[PROBLEM TO SOLVE]: Scan the data below for the string "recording". Copy every line where it appears.

[SUPPLIED RECORDS]:
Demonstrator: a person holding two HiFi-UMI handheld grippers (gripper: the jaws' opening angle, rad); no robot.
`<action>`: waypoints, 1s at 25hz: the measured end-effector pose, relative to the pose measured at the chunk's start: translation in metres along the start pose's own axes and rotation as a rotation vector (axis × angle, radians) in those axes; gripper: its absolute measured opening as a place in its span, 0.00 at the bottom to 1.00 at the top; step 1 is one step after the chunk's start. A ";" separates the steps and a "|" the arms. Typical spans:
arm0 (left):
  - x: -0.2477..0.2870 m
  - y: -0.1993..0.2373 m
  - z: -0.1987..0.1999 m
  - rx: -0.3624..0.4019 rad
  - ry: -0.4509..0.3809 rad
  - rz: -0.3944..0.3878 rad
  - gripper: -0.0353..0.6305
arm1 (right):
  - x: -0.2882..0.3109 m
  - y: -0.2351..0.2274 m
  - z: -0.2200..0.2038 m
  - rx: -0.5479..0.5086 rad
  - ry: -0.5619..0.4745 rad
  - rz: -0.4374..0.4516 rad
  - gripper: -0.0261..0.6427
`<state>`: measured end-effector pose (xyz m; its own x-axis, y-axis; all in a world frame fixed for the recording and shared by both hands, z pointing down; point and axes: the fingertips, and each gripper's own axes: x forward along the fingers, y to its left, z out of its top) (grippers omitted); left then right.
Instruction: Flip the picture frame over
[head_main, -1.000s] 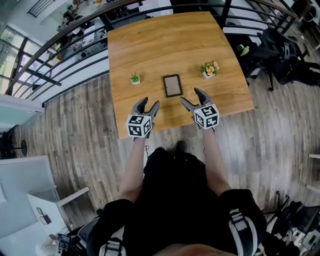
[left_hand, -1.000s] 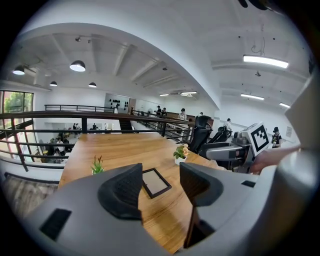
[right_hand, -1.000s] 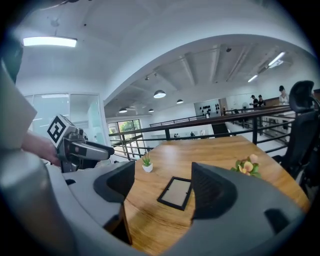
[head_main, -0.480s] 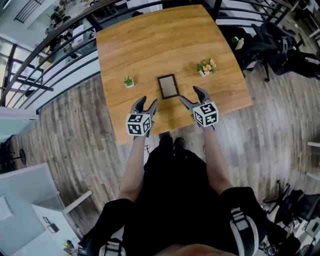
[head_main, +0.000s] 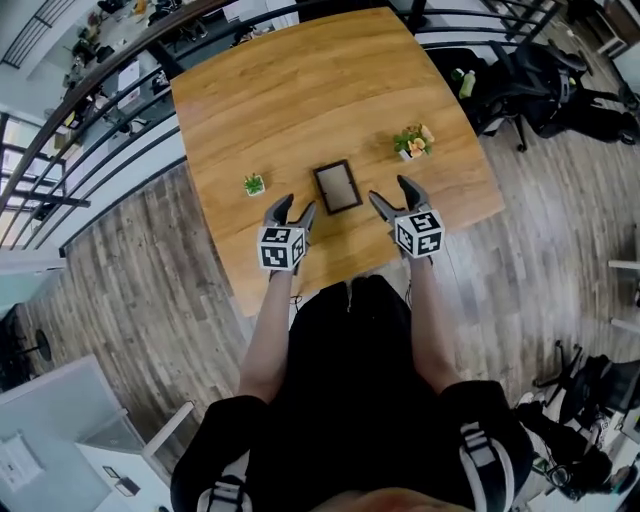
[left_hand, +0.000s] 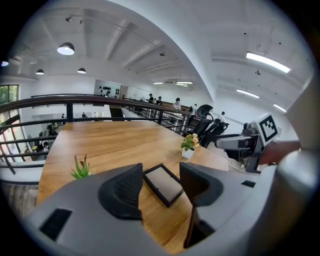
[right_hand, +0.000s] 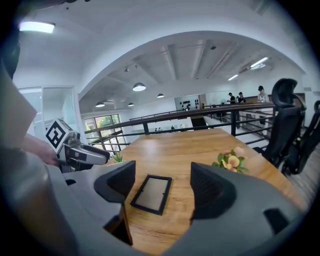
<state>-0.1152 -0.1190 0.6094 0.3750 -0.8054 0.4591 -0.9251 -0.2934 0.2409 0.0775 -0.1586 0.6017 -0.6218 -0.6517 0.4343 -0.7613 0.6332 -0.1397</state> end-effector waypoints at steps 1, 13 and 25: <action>0.005 0.003 -0.001 -0.007 0.006 -0.002 0.42 | 0.000 0.000 -0.004 0.010 0.005 -0.009 0.55; 0.046 0.015 -0.037 -0.174 0.087 -0.017 0.42 | 0.031 0.002 -0.049 0.078 0.085 0.009 0.53; 0.082 0.033 -0.065 -0.290 0.155 0.052 0.41 | 0.069 -0.004 -0.078 0.123 0.173 0.088 0.53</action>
<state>-0.1111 -0.1609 0.7103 0.3534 -0.7205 0.5966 -0.8959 -0.0772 0.4374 0.0522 -0.1731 0.7017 -0.6541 -0.5079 0.5606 -0.7286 0.6221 -0.2866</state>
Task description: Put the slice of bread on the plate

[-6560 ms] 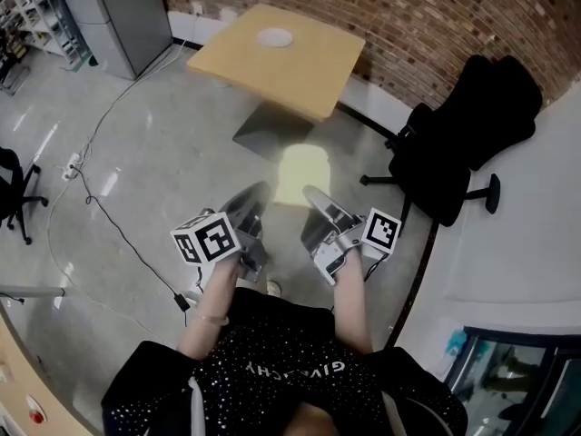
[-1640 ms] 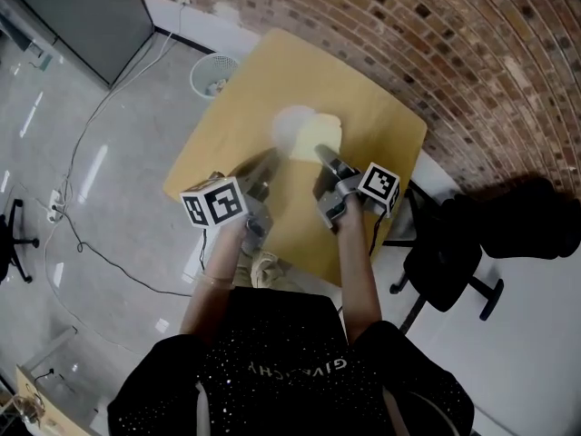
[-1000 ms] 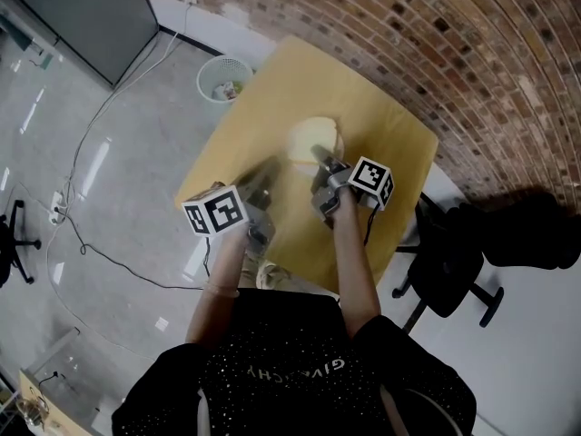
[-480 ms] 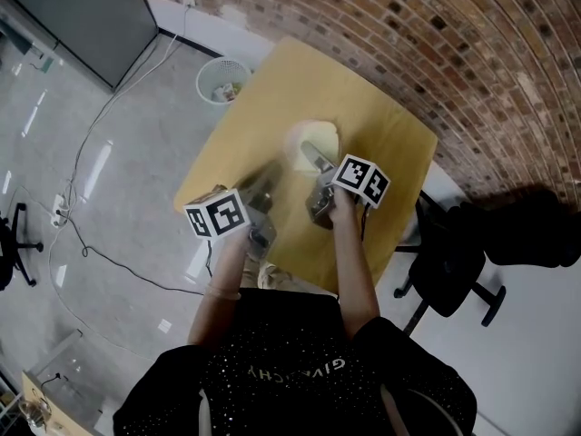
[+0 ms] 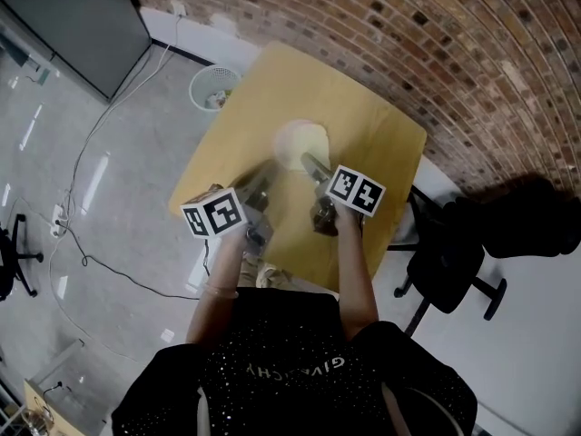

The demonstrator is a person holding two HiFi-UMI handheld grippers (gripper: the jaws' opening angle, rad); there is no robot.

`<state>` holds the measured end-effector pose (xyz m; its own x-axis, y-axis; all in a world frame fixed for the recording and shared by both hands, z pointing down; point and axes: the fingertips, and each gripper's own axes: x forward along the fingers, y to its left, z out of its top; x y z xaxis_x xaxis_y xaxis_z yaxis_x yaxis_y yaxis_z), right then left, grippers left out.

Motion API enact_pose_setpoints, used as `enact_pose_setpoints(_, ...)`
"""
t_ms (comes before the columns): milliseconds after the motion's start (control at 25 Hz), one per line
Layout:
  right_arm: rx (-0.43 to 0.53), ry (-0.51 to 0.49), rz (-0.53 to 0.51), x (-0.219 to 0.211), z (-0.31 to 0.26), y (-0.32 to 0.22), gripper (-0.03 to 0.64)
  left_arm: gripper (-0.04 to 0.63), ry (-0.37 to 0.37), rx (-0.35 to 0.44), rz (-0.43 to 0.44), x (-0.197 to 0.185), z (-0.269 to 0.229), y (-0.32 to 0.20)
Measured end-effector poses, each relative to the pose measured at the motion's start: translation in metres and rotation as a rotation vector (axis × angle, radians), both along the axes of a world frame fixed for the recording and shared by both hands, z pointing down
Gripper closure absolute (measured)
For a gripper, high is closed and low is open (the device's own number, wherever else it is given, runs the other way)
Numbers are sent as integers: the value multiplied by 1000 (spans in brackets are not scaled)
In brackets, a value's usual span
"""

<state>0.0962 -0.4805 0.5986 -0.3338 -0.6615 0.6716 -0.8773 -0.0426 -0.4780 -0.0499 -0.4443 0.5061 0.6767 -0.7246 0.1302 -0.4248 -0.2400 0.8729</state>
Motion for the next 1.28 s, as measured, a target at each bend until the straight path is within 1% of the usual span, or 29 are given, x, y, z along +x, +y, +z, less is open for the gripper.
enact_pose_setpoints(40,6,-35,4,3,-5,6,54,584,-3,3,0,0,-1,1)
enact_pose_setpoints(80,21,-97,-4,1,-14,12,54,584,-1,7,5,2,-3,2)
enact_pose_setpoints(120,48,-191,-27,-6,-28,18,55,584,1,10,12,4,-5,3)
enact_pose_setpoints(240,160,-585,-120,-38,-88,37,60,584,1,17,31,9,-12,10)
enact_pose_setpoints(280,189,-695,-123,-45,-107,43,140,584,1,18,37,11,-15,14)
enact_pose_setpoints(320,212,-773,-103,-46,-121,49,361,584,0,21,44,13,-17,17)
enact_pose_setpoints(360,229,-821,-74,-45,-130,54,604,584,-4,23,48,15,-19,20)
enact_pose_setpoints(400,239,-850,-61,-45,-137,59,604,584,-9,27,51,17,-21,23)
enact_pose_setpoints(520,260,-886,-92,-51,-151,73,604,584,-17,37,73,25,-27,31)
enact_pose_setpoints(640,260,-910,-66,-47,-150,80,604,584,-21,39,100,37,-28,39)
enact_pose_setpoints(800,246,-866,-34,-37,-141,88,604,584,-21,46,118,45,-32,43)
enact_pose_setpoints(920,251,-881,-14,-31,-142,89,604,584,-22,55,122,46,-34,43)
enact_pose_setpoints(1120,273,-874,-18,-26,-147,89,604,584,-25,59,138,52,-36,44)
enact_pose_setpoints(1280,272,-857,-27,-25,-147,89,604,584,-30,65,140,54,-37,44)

[REPLY TO THE EXERCISE]:
`<state>`: measured end-effector pose (xyz m; its own x-axis, y-axis; all in a world frame fixed for the recording and shared by both hands, z pointing down; point and axes: the fingertips, and each gripper's own axes: x forward along the fingers, y to its left, z out of its top) (grippers omitted); left then right.
`<state>` holds the measured end-effector pose (xyz m; its own x-axis, y-axis; all in a world frame fixed for the recording and shared by both hands, z pointing down; point and axes: the fingertips, and each gripper's own axes: x forward along the fingers, y to its left, z out of its top; x y z xaxis_x xaxis_y xaxis_z yaxis_x yaxis_y yaxis_z), right then left, grippers left out.
Measured end-effector poses, each relative to the pose measured at the motion's start: translation in metres and rotation as a rotation vector (axis × angle, radians), both along the axes of a world frame fixed for the recording and shared by both hands, z pointing down

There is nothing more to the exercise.